ACTIVITY - Each line below from the one containing "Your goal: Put" through the one containing "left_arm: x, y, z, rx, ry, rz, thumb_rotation" should be output exactly as it stands, and no other line should appear.

DATASET -
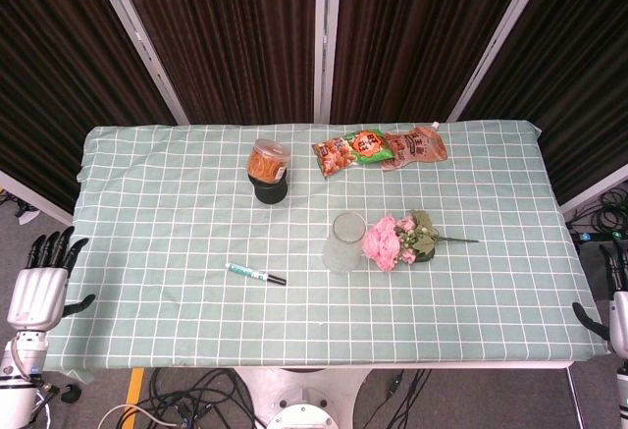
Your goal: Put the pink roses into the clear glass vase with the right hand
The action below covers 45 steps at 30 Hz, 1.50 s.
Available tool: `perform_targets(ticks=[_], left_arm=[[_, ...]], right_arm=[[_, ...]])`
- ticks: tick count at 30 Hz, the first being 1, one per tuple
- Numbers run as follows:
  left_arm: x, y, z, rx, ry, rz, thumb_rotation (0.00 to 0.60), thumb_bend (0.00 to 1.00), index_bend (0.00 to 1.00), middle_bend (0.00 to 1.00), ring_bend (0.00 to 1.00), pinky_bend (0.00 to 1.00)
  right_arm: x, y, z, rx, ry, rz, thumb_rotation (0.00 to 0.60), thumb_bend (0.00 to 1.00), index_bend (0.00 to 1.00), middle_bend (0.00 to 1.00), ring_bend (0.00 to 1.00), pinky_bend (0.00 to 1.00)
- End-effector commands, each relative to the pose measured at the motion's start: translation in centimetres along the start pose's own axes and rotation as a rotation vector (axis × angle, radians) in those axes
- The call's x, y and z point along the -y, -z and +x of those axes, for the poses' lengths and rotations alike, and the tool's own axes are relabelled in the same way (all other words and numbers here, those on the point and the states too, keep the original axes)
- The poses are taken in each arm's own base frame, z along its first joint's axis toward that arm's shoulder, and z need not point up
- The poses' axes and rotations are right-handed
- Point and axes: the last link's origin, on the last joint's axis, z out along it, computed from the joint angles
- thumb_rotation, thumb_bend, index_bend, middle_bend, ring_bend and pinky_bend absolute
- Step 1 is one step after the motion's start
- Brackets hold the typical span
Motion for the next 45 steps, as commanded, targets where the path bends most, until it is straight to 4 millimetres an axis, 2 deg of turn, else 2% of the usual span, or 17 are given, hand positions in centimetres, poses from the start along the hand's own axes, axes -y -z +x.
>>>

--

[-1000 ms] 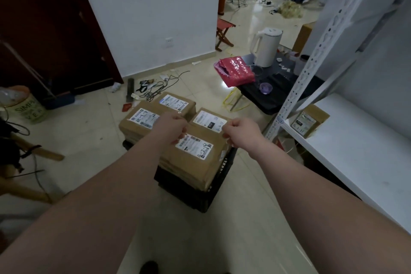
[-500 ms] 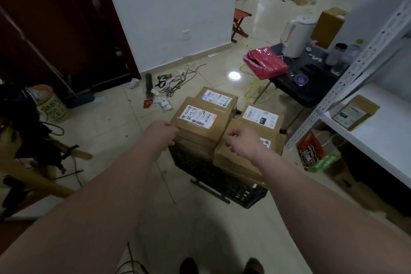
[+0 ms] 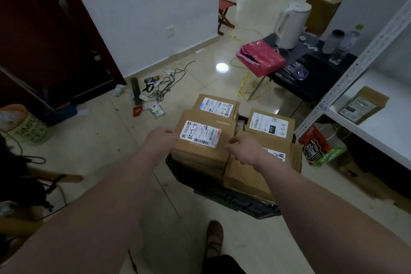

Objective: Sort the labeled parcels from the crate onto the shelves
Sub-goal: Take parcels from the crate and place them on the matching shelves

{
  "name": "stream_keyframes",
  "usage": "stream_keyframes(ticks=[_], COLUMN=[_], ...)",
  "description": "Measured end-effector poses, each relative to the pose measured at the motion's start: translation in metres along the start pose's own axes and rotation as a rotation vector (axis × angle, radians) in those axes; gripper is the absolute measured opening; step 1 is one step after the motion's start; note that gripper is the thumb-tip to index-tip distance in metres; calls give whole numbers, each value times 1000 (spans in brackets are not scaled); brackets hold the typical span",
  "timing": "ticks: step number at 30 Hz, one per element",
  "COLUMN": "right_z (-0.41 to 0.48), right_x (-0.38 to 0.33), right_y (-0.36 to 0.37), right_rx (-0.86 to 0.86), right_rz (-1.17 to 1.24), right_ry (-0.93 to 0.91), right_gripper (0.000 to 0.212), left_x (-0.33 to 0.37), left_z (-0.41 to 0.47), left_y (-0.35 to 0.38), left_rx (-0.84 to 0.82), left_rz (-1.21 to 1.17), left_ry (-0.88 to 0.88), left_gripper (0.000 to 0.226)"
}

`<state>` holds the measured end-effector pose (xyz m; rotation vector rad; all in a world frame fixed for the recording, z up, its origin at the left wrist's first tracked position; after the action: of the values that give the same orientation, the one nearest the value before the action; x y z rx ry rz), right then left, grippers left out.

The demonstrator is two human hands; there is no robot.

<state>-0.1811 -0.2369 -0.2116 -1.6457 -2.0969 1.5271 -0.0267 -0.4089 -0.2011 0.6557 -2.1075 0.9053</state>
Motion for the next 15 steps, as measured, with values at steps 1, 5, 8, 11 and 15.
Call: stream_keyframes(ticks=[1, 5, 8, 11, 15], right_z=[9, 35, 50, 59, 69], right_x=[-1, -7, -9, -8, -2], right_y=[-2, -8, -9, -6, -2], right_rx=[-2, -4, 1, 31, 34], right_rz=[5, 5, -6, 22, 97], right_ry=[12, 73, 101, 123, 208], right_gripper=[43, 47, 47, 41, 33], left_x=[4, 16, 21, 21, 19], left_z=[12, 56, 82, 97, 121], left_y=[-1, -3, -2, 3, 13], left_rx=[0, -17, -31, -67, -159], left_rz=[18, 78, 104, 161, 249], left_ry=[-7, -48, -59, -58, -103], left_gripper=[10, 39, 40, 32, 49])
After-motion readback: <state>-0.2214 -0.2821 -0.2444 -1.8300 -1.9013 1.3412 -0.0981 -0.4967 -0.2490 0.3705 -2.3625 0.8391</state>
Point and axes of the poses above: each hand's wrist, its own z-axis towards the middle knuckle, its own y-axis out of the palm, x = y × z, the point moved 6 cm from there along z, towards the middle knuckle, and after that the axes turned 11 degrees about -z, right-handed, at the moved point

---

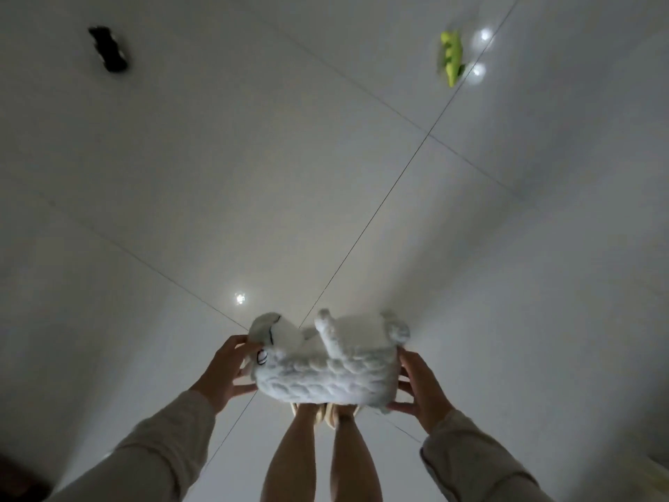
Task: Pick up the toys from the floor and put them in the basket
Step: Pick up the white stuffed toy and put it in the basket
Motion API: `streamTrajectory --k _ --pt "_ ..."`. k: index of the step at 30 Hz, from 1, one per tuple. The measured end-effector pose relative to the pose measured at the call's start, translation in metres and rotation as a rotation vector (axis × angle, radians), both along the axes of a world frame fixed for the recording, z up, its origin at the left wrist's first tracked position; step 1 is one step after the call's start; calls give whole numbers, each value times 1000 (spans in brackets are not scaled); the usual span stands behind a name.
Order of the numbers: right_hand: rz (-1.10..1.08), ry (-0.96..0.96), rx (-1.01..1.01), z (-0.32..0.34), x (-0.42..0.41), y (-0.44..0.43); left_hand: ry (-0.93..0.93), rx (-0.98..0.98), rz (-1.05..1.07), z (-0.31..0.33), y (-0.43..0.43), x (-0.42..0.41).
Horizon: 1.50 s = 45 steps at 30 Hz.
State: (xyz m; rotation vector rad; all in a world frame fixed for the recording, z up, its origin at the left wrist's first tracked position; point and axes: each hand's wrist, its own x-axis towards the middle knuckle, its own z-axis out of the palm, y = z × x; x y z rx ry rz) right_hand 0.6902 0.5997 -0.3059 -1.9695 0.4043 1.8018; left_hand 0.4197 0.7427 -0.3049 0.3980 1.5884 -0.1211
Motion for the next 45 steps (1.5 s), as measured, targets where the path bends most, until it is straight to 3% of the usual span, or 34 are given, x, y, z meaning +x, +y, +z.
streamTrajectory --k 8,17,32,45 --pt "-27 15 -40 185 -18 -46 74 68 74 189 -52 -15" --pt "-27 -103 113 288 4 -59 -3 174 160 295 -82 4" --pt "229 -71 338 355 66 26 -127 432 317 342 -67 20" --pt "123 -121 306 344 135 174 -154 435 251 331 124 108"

RESPONSE -
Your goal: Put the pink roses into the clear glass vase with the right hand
The action below covers 45 steps at 30 Hz, 1.50 s.
Available tool: `perform_targets(ticks=[_], left_arm=[[_, ...]], right_arm=[[_, ...]])`
- ticks: tick count at 30 Hz, the first being 1, one per tuple
- Numbers run as follows:
  left_arm: x, y, z, rx, ry, rz, thumb_rotation (0.00 to 0.60), thumb_bend (0.00 to 1.00), index_bend (0.00 to 1.00), middle_bend (0.00 to 1.00), ring_bend (0.00 to 1.00), pinky_bend (0.00 to 1.00)

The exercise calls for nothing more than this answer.